When officers led him and a dozen others into a wooden gas chamber and locked the door, he didn’t complain. None of them did. Then, a mixture of mustard gas and a similar agent called lewisite was piped inside.

“It felt like you were on fire,” recalls Edwards, now 93 years old. “Guys started screaming and hollering and trying to break out. And then some of the guys fainted. And finally they opened the door and let us out, and the guys were just, they were in bad shape.”

About This Investigation

This is Part 1 of a two-part investigation on mustard gas testing conducted by the U.S. military during World War II. The second story in this report will examine the failures by the Department of Veterans Affairs to provide benefits to those injured by military mustard gas experiments.

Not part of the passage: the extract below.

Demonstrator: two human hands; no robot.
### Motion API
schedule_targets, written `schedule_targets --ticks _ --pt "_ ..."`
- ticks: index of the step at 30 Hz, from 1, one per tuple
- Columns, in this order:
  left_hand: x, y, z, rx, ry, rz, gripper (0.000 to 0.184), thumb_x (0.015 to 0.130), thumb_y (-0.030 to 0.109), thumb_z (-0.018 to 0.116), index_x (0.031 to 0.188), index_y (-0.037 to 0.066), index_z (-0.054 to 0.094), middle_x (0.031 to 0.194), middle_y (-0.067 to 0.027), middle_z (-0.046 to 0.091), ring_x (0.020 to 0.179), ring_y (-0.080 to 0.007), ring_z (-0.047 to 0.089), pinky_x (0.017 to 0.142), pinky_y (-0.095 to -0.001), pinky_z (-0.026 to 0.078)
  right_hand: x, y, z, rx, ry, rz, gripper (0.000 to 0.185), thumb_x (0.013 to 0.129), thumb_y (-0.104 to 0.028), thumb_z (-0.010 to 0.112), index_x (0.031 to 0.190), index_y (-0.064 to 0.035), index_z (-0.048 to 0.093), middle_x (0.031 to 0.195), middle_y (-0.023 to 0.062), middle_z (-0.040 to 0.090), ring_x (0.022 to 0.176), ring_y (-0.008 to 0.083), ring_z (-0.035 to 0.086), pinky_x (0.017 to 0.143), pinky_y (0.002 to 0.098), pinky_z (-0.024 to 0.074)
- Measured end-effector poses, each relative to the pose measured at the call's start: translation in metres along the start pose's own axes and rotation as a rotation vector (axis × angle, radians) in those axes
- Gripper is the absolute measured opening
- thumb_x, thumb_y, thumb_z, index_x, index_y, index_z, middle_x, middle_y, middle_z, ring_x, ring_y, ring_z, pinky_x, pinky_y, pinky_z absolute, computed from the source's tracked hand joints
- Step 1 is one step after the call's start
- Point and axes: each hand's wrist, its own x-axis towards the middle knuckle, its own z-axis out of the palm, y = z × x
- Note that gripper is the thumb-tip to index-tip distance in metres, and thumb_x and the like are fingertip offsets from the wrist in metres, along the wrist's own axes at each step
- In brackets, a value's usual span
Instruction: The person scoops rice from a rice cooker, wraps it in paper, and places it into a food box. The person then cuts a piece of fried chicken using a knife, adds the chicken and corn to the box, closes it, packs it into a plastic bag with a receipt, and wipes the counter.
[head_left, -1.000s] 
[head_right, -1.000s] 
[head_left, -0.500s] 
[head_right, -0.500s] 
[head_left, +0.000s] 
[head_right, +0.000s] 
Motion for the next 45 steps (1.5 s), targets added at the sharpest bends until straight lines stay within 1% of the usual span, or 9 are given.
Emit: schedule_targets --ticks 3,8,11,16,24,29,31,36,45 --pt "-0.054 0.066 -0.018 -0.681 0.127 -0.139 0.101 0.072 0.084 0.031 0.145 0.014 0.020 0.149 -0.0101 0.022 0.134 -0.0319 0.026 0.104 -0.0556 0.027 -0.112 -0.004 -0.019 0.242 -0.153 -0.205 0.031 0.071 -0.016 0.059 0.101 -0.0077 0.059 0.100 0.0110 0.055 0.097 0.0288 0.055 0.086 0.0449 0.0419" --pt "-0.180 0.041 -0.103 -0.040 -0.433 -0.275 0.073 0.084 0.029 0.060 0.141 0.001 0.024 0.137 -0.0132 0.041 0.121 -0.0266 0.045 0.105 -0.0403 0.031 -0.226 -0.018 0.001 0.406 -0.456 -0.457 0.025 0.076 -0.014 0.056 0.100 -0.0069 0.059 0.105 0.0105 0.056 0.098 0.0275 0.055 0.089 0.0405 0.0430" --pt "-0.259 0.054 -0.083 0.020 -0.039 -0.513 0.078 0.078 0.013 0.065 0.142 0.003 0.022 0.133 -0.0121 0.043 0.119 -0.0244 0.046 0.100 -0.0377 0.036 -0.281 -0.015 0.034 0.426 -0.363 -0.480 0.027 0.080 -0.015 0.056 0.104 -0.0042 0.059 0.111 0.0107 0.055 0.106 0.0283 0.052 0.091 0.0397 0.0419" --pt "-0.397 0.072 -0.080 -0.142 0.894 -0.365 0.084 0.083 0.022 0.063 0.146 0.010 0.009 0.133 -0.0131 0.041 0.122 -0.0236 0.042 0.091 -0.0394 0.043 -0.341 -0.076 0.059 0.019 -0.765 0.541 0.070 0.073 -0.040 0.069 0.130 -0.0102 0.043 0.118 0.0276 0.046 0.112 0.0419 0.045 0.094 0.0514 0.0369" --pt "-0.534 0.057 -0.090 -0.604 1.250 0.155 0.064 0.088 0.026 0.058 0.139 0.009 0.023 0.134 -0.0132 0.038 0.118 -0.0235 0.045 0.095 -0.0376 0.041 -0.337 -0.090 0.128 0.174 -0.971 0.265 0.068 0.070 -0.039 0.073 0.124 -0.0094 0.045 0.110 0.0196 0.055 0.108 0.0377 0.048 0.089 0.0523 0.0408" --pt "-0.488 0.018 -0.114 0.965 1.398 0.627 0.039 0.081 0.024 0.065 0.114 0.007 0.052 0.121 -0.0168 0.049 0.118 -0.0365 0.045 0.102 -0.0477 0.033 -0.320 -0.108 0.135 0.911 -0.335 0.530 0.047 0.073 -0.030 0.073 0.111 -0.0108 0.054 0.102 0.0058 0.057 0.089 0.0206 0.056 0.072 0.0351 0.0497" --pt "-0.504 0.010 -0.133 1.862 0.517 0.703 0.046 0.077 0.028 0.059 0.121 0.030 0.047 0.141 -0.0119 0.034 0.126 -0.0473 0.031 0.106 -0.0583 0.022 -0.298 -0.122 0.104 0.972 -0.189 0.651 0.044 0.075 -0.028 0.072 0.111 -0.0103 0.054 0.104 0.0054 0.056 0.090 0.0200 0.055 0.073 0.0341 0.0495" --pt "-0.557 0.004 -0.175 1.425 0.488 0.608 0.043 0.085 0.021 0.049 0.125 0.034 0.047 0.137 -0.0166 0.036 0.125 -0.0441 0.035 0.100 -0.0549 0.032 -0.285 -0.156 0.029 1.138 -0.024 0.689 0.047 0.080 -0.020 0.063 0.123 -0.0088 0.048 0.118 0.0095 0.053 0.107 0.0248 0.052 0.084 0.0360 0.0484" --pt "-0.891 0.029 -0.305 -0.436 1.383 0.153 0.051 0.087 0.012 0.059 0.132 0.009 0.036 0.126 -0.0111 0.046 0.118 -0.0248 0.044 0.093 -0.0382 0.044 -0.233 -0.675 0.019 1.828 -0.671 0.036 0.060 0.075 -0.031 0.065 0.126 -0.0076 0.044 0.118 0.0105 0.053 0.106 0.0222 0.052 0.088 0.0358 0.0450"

Edwards was one of 60,000 enlisted men enrolled in a once-secret government program — formally declassified in 1993 — to test mustard gas and other chemical agents on American troops. But there was a specific reason he was chosen: Edwards is African-American.

“They said we were being tested to see what effect these gases would have on black skins,” Edwards says.

An NPR investigation has found evidence that Edwards’ experience was not unique. While the Pentagon admitted decades ago that it used American troops as test subjects in experiments with mustard gas, until now, officials have never spoken about the tests that grouped subjects by race.